Le temps s’était arrêté. Gabriel agissait comme le gamin qu’il avait déjà été. C’était tellement loin maintenant. Il se trouvait dans un ascenseur, dans les bras d’une magnifique inconnue rencontrée par hasard dans ce même ascenseur. Une femme qu’il trouvait trop belle pour lui. Qui semblait porter en elle une vulnérabilité et une force qui le troublaient. Il avait rarement été un amant, mais, plus généralement, il avait été un amoureux. Il ne comprenait pas ce qui se produisait et s’en balançait un brin. Les derniers mois avaient été éprouvants pour lui sur le plan sentimental, et il ne pensait pas qu’il aurait pu connaître une passion plus souvent décrite dans les bouquins qu’il avait lus que vécue dans sa propre vie.
— Tout est parfait, répondit-elle en souriant.
Si elle avait pu se regarder dans un miroir, le reflet qu’il lui aurait rendu aurait montré un visage sûrement rougi par l’excitation du moment. Gabriel fouilla dans les poches de son pantalon, puis en sortit son portefeuille. Il cherchait un préservatif. C’était plutôt difficile dans l’obscurité totale et il eut l’idée de prendre son téléphone pour éclairer un peu son champ de recherche.
Emma, près de lui, caressait le bas de son dos et ses fesses, tout en embrassant son épaule. Il n’était même pas certain qu’il avait un condom, mais un sourire s’afficha sur son visage tandis qu’il trouva ce qu’il cherchait. Malheureusement, son sourire s’effaça tout aussi rapidement lorsqu’il vit la date d’expiration indiquée sur l’emballage.

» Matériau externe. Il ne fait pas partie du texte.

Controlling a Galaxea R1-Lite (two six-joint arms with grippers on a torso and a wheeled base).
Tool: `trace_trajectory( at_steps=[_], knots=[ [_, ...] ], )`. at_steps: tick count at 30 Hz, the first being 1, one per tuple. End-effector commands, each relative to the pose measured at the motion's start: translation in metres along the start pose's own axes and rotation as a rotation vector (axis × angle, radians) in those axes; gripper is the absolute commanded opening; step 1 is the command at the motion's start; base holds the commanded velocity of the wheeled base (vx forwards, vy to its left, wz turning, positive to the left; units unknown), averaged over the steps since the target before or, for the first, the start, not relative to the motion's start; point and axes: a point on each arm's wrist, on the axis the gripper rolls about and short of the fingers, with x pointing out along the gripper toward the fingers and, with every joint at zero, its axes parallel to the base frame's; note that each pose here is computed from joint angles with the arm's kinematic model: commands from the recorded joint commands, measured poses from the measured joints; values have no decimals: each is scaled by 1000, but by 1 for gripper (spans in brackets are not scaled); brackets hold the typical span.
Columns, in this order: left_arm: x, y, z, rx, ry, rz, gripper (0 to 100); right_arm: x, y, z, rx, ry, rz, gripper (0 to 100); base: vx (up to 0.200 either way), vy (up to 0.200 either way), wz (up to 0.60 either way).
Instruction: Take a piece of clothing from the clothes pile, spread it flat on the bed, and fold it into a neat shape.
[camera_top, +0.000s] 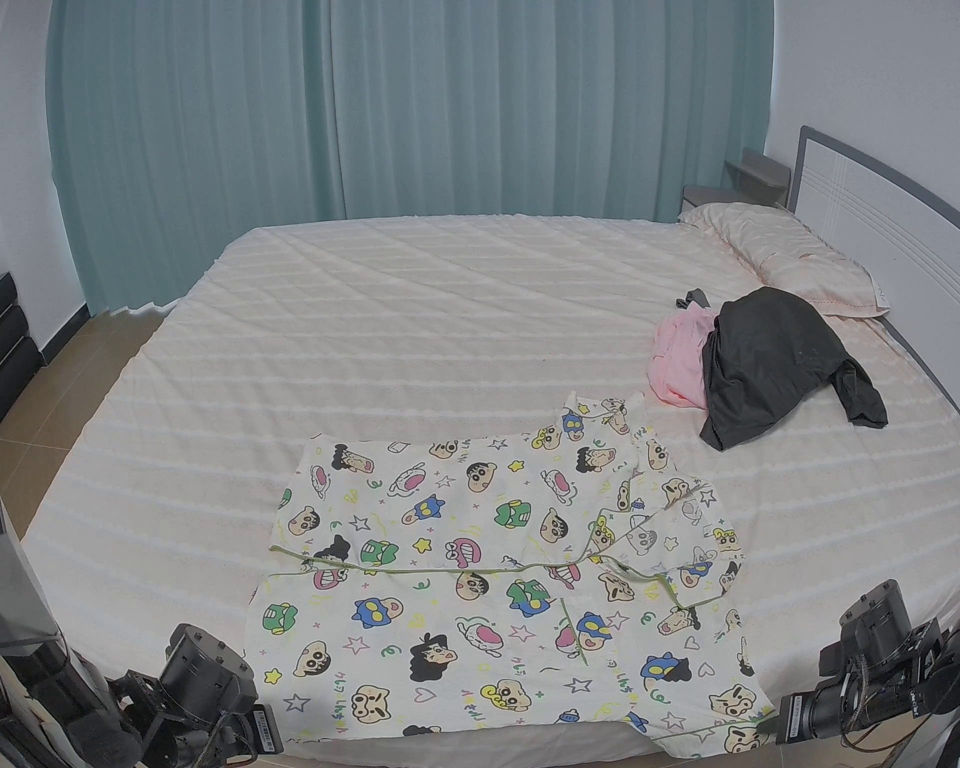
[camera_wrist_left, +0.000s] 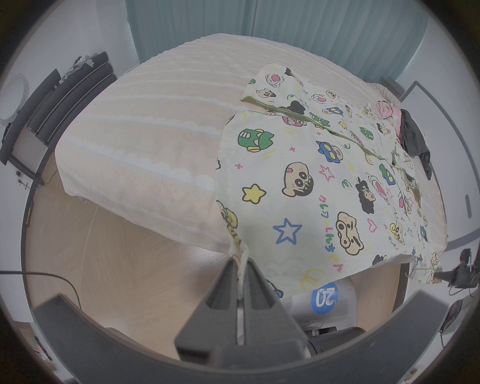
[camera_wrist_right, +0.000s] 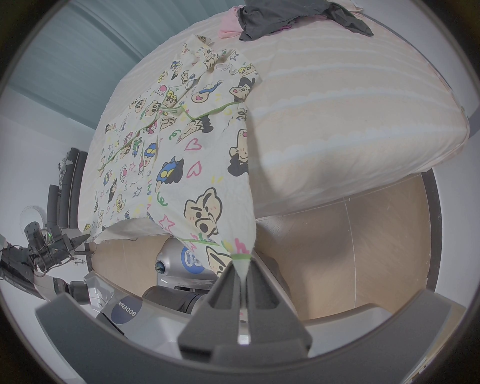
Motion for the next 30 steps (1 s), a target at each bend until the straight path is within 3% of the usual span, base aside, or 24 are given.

— Merde, souffla-t-il en anglais.
Emma se pencha, attrapa son sac à main et fouilla directement dans une petite pochette fermée par deux boutons dans le fond, pour en sortir un préservatif qu’elle tendit à Gabriel. Elle en avait toujours avec elle. Elle sourit en pensant à ceux périmés de son amant, qui trahissaient son manque d’expérience dans les aventures d’un soir. Gabriel saisit celui qu’elle lui offrait et l’aida à se relever. Il prit sa bouche dans la sienne tout en caressant sa poitrine et sa taille. Il poussa tendrement Emma contre la cloison et plaça le préservatif. Emma se retourna, dos à lui, s’appuyant solidement contre le mur tandis que Gabriel mit ses deux mains autour des hanches de la jeune femme qu’il tenait fermement, puis il la pénétra éperdument d’un seul coup. Les deux amants s’unirent dès lors dans une passion éphémère qui resterait probablement marquée dans chacune de leurs mémoires.

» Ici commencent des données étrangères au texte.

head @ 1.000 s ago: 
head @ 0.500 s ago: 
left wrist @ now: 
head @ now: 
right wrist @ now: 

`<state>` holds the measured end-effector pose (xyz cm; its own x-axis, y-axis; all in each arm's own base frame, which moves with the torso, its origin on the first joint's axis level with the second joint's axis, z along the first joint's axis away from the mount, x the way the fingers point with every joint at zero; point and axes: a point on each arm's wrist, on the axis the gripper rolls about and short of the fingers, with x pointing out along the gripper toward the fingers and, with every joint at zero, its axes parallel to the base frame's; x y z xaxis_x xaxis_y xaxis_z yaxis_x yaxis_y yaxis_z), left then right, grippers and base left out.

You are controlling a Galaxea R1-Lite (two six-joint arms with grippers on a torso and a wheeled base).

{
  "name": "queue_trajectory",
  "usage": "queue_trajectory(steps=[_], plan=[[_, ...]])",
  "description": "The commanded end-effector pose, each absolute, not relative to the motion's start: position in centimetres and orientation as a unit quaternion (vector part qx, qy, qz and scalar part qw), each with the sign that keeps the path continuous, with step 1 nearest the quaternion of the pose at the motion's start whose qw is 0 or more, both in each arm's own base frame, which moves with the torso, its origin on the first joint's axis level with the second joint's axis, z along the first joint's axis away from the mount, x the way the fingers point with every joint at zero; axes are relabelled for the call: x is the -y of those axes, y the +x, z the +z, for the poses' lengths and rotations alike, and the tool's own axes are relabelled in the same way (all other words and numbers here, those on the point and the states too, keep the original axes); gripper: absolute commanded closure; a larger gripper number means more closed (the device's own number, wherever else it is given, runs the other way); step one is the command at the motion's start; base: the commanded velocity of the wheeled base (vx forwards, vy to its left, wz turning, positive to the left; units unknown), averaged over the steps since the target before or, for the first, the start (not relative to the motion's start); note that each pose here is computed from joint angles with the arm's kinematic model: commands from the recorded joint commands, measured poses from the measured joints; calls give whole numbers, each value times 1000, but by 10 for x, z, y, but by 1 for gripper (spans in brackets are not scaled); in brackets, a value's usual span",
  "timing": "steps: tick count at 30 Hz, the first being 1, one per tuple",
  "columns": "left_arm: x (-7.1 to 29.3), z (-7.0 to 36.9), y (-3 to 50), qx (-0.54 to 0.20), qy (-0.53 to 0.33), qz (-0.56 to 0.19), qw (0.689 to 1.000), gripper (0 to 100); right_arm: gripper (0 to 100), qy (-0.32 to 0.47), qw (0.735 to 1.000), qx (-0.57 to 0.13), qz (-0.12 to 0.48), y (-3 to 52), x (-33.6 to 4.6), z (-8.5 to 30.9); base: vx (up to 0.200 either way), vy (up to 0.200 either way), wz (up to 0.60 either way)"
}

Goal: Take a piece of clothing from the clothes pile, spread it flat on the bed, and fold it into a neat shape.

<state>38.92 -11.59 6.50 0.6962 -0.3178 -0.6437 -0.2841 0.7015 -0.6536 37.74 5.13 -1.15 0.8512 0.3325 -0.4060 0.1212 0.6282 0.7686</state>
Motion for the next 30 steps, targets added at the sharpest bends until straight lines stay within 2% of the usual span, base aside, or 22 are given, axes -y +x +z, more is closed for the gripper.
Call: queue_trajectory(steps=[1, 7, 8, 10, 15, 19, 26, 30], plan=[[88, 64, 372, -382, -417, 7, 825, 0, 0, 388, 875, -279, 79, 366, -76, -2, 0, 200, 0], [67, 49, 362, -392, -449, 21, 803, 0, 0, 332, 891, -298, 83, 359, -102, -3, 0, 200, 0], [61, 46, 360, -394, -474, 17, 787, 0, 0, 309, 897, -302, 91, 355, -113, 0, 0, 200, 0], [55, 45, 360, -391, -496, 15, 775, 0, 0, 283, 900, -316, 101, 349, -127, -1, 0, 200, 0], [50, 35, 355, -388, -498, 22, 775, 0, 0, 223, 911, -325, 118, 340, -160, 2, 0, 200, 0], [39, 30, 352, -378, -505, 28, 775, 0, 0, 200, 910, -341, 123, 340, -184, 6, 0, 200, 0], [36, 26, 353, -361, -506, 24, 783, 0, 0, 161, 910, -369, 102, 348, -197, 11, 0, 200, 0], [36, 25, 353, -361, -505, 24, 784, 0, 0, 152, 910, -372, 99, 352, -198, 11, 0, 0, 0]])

Emma et Gabriel s’étaient abandonnés à leur pulsion, en sortant de leur zone de confort. Pour une nuit, ils devenaient l’opposé de ce qu’ils étaient habituellement, et c’était parfait ainsi. Ils se donnaient l’un à l’autre sans promesse d’un lendemain. Emma laissa Gabriel la maîtriser et mener la danse pendant un moment. Ses mains expertes se promenaient un peu partout sur elle, découvrant des endroits encore inexplorés et faisant naître en elle des sensations qu’elle n’avait jamais connues. Elle se perdit dans les bras rassurants et protecteurs de son amant. Elle chassait toutes pensées qui remontaient en elle en lien avec ce qui allait arriver, pour se concentrer sur l’ici et maintenant.

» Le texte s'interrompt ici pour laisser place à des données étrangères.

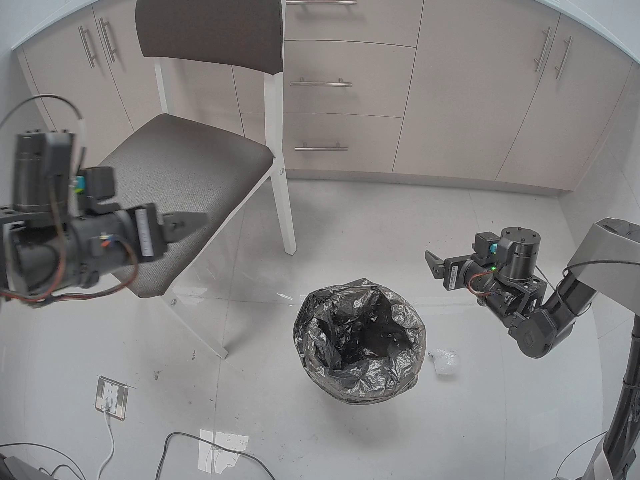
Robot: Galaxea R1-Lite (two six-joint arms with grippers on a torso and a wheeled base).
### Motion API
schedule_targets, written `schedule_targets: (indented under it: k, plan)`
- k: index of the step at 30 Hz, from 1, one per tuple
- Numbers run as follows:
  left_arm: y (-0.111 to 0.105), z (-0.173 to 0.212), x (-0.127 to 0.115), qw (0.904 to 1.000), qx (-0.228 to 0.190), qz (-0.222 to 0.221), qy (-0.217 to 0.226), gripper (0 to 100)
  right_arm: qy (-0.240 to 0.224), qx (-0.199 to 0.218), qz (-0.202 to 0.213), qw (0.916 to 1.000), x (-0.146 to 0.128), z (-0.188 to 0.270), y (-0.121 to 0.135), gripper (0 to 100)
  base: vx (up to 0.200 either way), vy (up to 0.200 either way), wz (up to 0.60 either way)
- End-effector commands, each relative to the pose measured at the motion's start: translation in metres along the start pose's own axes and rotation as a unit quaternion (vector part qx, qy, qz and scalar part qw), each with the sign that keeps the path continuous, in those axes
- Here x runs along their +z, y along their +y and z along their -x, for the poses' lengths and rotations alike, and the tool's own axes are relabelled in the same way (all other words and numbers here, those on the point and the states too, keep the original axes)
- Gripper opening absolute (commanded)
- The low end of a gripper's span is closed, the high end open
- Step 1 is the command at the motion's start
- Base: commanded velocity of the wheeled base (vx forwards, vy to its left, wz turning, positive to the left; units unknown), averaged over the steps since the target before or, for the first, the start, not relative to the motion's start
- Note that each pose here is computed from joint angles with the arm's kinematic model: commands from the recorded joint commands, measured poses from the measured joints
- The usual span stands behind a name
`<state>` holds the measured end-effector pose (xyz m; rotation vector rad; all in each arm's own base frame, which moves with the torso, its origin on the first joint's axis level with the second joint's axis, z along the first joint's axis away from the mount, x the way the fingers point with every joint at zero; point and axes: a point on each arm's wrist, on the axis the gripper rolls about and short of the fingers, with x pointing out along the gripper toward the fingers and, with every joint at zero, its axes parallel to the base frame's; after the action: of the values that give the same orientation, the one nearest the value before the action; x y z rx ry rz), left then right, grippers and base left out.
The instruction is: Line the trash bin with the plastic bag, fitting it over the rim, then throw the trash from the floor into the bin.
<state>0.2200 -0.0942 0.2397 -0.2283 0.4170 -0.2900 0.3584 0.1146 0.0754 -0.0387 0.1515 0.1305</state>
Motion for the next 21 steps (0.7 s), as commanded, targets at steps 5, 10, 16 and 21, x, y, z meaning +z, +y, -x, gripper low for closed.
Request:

Gabriel, quant à lui, avait trouvé en Emma ce qu’il avait cherché probablement toute sa vie : un abri. Il savait qu’il ne devait rien espérer de cette aventure, mais il avait l’impression qu’il avait retrouvé une partie de lui qu’il avait égarée depuis déjà trop longtemps. Il se sentait comme un bateau qui retournait au port après une interminable absence. Emma représentait le phare qui le guidait et qui lui permettait de revenir s’amarrer. Son pied marin l’avait quitté et il ne désirait plus qu’une chose, là, tout de suite. : jeter l’ancre.